Many athletes train from childhood to compete and be champions, but only a very few chosen ones end up making it. Often the result is people with hugely inflated egos, carrying around a backpack full of frustration. I believe that children should be coached not to win but to train. If this were the general pattern, everyone would have their slice of delicious cake, and the competition would just be the cherry on top. I was lucky enough that this was the first thing Maite Hernández and Jordi Canals taught me. Training was necessary, competition was optional, and the time to compete would come when it came. This approach turned out to be very useful to me years later, when I was climbing Mount Everest.

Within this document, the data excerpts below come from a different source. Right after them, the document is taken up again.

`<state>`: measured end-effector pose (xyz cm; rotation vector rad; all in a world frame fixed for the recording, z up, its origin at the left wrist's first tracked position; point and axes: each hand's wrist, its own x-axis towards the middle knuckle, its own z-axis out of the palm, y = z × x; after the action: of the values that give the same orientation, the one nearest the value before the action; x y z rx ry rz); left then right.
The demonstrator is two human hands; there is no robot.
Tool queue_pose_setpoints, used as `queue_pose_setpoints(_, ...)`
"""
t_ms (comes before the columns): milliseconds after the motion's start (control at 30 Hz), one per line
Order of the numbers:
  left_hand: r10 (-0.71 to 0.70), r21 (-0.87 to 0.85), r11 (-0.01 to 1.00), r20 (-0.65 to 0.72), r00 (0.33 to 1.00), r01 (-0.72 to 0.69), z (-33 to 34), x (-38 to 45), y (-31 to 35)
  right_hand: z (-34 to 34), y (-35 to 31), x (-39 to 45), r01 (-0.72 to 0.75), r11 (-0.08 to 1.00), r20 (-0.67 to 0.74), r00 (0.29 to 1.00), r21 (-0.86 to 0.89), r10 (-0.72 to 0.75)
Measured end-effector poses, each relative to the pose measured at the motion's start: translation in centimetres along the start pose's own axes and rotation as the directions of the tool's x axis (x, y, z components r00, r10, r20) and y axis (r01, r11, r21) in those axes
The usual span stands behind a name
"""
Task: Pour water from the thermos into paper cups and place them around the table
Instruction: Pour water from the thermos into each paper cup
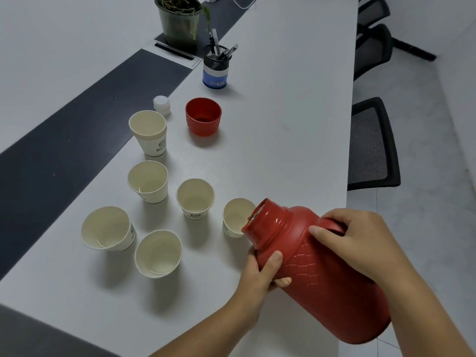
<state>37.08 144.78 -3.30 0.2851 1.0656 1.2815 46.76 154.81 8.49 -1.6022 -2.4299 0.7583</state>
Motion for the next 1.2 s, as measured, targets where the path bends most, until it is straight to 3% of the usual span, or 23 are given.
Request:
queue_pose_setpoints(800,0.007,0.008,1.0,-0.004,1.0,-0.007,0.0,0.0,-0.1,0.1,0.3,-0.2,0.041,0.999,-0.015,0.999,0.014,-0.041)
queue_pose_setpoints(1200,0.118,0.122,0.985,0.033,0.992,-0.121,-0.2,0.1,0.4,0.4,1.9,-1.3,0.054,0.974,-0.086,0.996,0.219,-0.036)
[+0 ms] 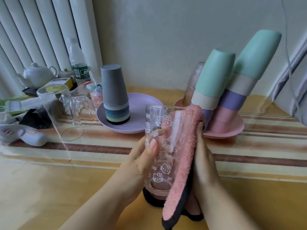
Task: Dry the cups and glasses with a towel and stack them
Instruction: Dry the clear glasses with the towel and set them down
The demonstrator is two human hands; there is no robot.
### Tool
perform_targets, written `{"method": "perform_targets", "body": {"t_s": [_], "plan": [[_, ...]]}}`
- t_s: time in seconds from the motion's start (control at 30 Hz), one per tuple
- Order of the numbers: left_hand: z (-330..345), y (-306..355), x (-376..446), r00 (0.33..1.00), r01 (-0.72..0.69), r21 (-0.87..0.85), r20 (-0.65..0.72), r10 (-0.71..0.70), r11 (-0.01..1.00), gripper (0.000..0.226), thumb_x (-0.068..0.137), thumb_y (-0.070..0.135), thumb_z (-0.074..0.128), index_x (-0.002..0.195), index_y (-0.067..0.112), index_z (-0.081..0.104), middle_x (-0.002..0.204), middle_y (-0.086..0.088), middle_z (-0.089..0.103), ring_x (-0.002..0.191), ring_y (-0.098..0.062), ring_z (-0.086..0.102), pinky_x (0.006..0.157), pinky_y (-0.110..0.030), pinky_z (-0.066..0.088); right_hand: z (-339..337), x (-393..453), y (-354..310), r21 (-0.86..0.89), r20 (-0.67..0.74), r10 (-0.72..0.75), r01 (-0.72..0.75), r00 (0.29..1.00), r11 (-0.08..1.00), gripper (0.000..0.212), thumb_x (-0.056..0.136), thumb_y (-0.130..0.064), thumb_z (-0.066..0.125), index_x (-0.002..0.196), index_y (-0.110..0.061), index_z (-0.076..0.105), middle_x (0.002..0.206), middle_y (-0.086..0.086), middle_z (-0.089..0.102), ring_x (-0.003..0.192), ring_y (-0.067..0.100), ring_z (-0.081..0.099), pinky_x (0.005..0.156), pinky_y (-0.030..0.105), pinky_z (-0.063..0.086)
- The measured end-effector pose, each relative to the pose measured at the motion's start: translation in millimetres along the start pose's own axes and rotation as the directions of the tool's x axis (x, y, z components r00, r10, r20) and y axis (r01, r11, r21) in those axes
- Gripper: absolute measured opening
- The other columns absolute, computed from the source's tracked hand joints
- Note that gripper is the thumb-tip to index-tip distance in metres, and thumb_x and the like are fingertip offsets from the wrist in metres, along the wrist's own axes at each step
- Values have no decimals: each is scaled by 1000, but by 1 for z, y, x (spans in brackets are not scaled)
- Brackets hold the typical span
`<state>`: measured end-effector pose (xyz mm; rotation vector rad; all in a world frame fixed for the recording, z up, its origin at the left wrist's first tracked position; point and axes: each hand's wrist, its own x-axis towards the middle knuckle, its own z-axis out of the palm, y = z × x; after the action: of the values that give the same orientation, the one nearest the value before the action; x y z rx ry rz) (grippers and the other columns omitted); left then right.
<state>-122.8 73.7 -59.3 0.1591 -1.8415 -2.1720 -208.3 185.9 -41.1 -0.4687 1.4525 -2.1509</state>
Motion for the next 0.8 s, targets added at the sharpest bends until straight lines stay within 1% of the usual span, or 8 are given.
{"method": "perform_targets", "body": {"t_s": [0.1, 0.2, 0.27, 0.33, 0.47, 0.63, 0.73, 0.8], "plan": [[-9, 4, 3, 1000, 18, -102, 12, -17, 995, 88, 63, 76, 67, 135, 27, 53, 135, -10, 59, 121, -33, 58, 99, -54, 45, 12, -8, 15, -94, 130, 106, -94, 986, 991, 85, 71, -82, 42, 118, -14, 65, 115, 10, 69, 109, 24, 65, 101, 47, 47], [-22, 8, 8, 995, 22, -176, -90, -39, 984, 96, 53, 81, 70, 130, 26, 58, 133, -8, 60, 119, -31, 60, 98, -52, 48, 19, -9, 33, -308, 131, 44, -1, 990, 951, 106, 55, -96, 39, 135, -27, 51, 138, -10, 53, 131, 4, 44, 115, 35, 28], [-25, 9, 11, 978, -52, -59, -206, 39, 997, 86, 59, 81, 65, 120, 21, 62, 116, -11, 66, 109, -33, 62, 100, -46, 46, 18, -9, 36, -320, 131, -60, 99, 990, 942, 77, 68, -82, 44, 128, -35, 53, 138, -21, 48, 127, -14, 38, 112, 16, 25], [-25, 9, 14, 944, -108, 19, -312, 109, 994, 74, 70, 75, 61, 106, 11, 59, 91, -8, 66, 88, -23, 61, 86, -34, 47, 17, -9, 27, -291, 122, -127, 158, 984, 944, 48, 77, -61, 45, 120, -41, 49, 135, -27, 45, 118, -27, 36, 99, -2, 25], [-15, 8, 10, 926, -158, 112, -329, 186, 981, 48, 77, 55, 49, 108, 19, 60, 84, 9, 71, 77, -1, 63, 71, -14, 48, 15, -4, 27, -319, 186, -257, 305, 948, 897, 74, 78, -54, 50, 144, -29, 29, 148, -24, 33, 134, -15, 26, 111, 10, 21], [-8, 10, 7, 954, -152, 100, -245, 172, 983, 54, 70, 62, 59, 113, 31, 54, 93, 25, 72, 89, 12, 64, 73, -5, 46, 31, -11, 34, -455, 276, -374, 463, 885, 761, 54, 89, -61, 41, 133, -63, 10, 137, -52, 15, 133, -21, 14, 104, 1, 16], [-9, 8, 8, 970, -119, 118, -198, 141, 986, 43, 83, 57, 53, 114, 28, 58, 98, 14, 73, 94, 3, 66, 78, -9, 49, 27, -10, 33, -465, 198, -382, 430, 903, 774, 74, 80, -77, 31, 141, -44, 6, 148, -39, 7, 136, -19, 6, 106, 0, 10], [-7, 6, 6, 984, -84, 154, -141, 106, 984, 46, 87, 54, 58, 121, 23, 58, 111, 0, 71, 105, -7, 65, 86, -15, 50, 19, -10, 26, -443, 130, -336, 358, 933, 822, 84, 75, -80, 32, 144, -35, 15, 151, -27, 17, 135, -19, 12, 104, -2, 12]]}}
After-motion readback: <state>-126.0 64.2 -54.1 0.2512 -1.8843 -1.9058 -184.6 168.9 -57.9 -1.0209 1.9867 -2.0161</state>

Maite and Jordi also taught me to be methodical and analytical, to note everything about my performance so I could analyze it later and identify anything that hadn’t worked out well. This meant tallying everything up: the time and kilometers I trained, the number of hours I slept—and whether I had taken advantage of them—and more.

I wrote everything down, without missing a detail, in a notebook with square, ruled pages—I was meticulous. Every two weeks, Maite and I would get together to review it and talk about what I should do in the next two weeks. From her, I learned the importance of taking precise notes and not leaving out any detail that might be important later.

I remember one day when I was training at the center. It was very hot, and as usual I had no liquid with me. After a few hours of activity, I was dying of thirst, and Maite offered me some water. When I leapt forward to grab her flask, she suddenly snatched it away.

“Haven’t you learned anything from what I’ve taught you? Imagine if I had a cold and you drank this water that I’ve been drinking, with all its viruses and bacteria. What about the week of training we have planned?”

When I began to train alone, I continued with the methodical task of writing everything down. In 2006, I made an Excel document where I recorded everything: each activity, every day I was sick, every car or plane journey that affected my rest, every public event that made me lose concentration when training, every strange or pleasant sensation.

Interpreting all this data is a complex task that requires me to keep my feet on the ground. I have to be as honest as I can in my notes. If I’m not, a few years from now, when I want to know why I did so well in a given week, everything I might extrapolate from these records would be wrong. Despite the fact that I’m the only person who reads this document, sometimes it’s hard to avoid falling into the trap of false modesty or overvaluation.

For example, one day I wrote:

“February 16, 2005. Pulse 42 when I woke up, 2 hours 30 minutes of ski mountaineering—2,300 meters. 30-minute warm-up, 6 sets of 15 seconds at maximum, and 5 sets of 6 minutes at 180 pulse with 1 minute rest. In the first rest periods I went down well to 130 pulse, from the third on I didn’t go below 150. Afternoon stretches. I have a cold.”

And another day:

“June 14, 2011. Morning: Les Houches, Mont Blanc (4 hours 7 minutes), a bit tired, but I can still force myself. 4,200-meter slope. Afternoon: gentle bike 1 hour 30 minutes, 300 meters, legs heavy but in good cardio shape. Interview and trip.”

The notes were still important as far as races and goals were concerned, because I could see from them whether what I’d done had been of any use:

“August 14, 2013. Sierre-Zinal, 20 miles, 2h 34m 15s: legs very heavy from the beginning, I feel good cardio-wise, but zero legs, pain in left hamstring and right calf. I can’t take the pace, not fast enough on flat ground.”

“August 30, 2008. UTMB [Ultra-Trail du Mont Blanc], 100 miles—32,808 feet: 20h 56m 59s (real time 19h 50m), feeling good. Out on my own at my own pace, in Fully, a little sleepy, didn’t eat well, awake and running well again in Champex. Later, the organization stopped me for an hour, and I finished at Mermoud’s insistence, very unmotivated, disappointed and angry.”